Upon return to the trial court and after evidence had been presented, the court entered judgment on April 28, 1953, which made the temporary injunction permanent.
On December 14, 1953, the Supreme Court of the United States handed down a decision in Garner v. Teamsters, Chauffeurs & Helpers Local Union, 346 U.S. 485, 74 S. Ct. 161, 167, 98 L. Ed. 228, which held that a state may not enjoin, under its own labor statute, conduct which had been made an "unfair labor practice" under the federal statutes and this opinion supported appellees' original contention that the National Labor Relations Board had exclusive jurisdiction of an action such as was brought by appellant in this case.
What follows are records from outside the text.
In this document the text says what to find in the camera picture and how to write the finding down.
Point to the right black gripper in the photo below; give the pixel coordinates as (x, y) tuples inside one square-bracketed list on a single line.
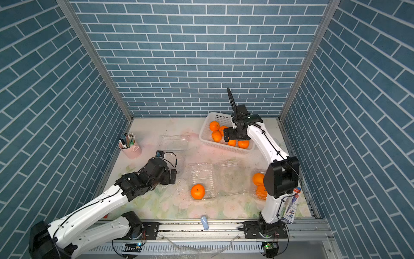
[(229, 130)]

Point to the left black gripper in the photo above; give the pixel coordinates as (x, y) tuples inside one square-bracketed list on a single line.
[(167, 179)]

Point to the orange box one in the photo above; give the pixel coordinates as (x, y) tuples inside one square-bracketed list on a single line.
[(244, 144), (214, 126)]

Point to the white perforated plastic basket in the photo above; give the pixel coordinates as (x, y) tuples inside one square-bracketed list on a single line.
[(224, 120)]

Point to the clear plastic clamshell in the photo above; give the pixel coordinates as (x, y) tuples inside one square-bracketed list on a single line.
[(254, 186), (224, 178), (174, 148)]

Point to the orange box three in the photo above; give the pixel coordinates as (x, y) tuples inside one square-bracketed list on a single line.
[(197, 192)]

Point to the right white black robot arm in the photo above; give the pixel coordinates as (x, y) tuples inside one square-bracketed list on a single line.
[(282, 174)]

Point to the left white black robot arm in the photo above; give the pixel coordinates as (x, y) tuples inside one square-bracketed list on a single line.
[(74, 234)]

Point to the pink metal pen bucket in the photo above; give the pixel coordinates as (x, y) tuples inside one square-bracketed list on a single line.
[(128, 145)]

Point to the small light blue cylinder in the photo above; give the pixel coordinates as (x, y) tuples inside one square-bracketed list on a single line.
[(204, 222)]

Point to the blue white packaged item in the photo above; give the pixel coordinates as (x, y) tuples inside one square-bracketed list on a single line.
[(291, 203)]

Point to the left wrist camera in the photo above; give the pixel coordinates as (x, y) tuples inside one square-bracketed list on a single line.
[(160, 154)]

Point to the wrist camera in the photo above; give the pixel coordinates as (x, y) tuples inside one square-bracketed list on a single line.
[(240, 111), (160, 154)]

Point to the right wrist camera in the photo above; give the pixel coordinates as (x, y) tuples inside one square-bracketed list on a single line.
[(240, 111)]

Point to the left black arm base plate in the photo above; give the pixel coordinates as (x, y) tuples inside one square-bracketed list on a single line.
[(148, 230)]

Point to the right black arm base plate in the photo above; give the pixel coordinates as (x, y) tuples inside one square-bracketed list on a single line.
[(260, 229)]
Both parties in their briefs conceded that under the law of the Garner case the trial court and this court had been in error in holding that the state court had jurisdiction of the subject matter of appellant's complaint.
On April 8, 1954, appellees, under CR 60.02(4), moved to set aside the judgment granting permanent injunction on the ground that the judgment was void. The trial court sustained this motion and entered a new judgment by which the injunction was denied.
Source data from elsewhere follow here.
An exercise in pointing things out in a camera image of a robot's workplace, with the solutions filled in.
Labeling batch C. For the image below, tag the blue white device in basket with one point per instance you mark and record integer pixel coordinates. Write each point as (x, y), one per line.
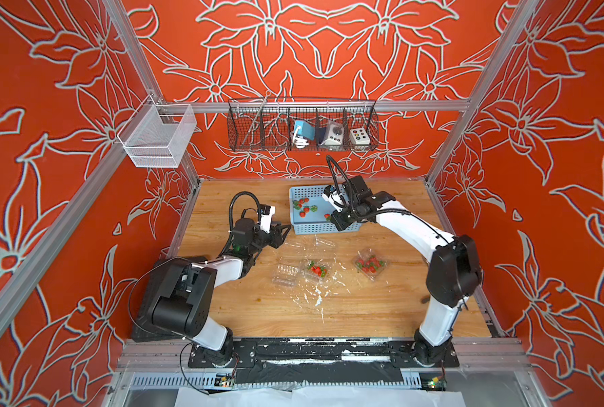
(303, 134)

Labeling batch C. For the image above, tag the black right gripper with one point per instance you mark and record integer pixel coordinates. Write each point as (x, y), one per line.
(337, 223)

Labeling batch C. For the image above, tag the black tool case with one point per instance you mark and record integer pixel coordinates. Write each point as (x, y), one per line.
(141, 295)

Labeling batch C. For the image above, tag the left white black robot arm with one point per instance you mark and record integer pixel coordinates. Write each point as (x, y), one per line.
(181, 302)

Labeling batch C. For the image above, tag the light blue perforated plastic basket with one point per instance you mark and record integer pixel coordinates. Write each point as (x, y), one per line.
(309, 200)

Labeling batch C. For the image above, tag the white grey round device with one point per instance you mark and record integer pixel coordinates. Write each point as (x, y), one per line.
(332, 137)

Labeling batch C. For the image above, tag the white button box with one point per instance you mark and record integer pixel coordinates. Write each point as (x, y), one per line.
(359, 139)

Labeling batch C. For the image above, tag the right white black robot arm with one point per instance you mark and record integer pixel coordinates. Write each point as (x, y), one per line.
(454, 270)

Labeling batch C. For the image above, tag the clear acrylic wall box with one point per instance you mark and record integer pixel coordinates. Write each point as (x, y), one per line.
(155, 140)

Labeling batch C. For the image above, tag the black wire wall basket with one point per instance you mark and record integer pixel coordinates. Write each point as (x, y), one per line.
(278, 124)

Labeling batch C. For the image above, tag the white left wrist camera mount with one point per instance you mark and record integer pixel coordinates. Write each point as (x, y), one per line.
(266, 213)

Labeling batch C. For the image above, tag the clear plastic clamshell container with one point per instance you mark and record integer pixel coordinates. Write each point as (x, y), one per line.
(378, 264)

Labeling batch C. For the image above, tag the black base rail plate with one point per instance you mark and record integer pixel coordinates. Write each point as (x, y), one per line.
(268, 362)

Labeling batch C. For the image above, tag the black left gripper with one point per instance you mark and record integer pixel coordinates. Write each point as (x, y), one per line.
(275, 241)
Appellee has interpreted the Garner case as being conclusive of the question of whether the original judgment in this case was void, and appellant has conceded "the trial court was in error in holding that it had jurisdiction of the subject matter of appellant's complaint."
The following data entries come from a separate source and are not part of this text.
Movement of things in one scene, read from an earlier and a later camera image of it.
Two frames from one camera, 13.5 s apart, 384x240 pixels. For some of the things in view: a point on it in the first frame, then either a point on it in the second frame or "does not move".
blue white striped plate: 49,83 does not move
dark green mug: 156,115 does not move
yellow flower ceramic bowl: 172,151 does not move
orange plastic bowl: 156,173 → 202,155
In the Garner case a lower equity court of the State of Pennsylvania had issued an injunction to prohibit picketing by a union in order to coerce petitioners into compelling or influencing their employees to join a union. A decision of the Supreme Court of Pennsylvania deprived petitioners of the injunction which decision was affirmed by the Supreme Court of the United States on the ground that petitioner's grievance was within the jurisdiction of the National Labor Relations Board to prevent unfair labor practices under the Labor Management Relations Act and was not subject to relief by injunction in the state court. However, in the opinion it was indicated that the court did not intend to deprive the state courts of jurisdiction in every case where there was a dispute between employers and employees who were engaged in interstate commerce because there it was said:
"This is not an instance of injurious conduct which the National Labor Relations Board is without express power to prevent and which therefore either is `governable by the state or it is entirely ungoverned.' In such cases we have declined to find an implied exclusion of state powers. International Union v. Wisconsin Employment Relations Board, 336 U.S. 245, 254, 69 S. Ct. 516, 521, 93 L. Ed. 651. Nor is this a case of mass picketing, threatening of employees, obstructing streets and highways, or picketing homes. We have held that the state still may exercise `its historic powers over such traditionally local matters as public safety and order and the use of streets and highways.' Allen-Bradley Local v. Wisconsin Employment Relations Board, 315 U.S. 740, 749, 62 S. Ct. 820, 825, 86 L. Ed. 1154."
In the more recent cases: Association of Westinghouse Salaried Employees v. Westinghouse Elec. Corp., 1955, 348 U.S. 437, 75 S. Ct. 488, 99 L. Ed. ____; Weber v. *810 Anheuser-Busch, Inc., 1955, 348 U.S. 468, 75 S. Ct. 480, 99 L. Ed. ____; and Amalgamated Clothing Workers of America v. Richman Bros., 1955, 348 U.S. 511, 75 S. Ct. 452, the Supreme Court again directed its attention to determining the extent the labor relations of those involved in interstate commerce are still subject to regulatory powers of the states.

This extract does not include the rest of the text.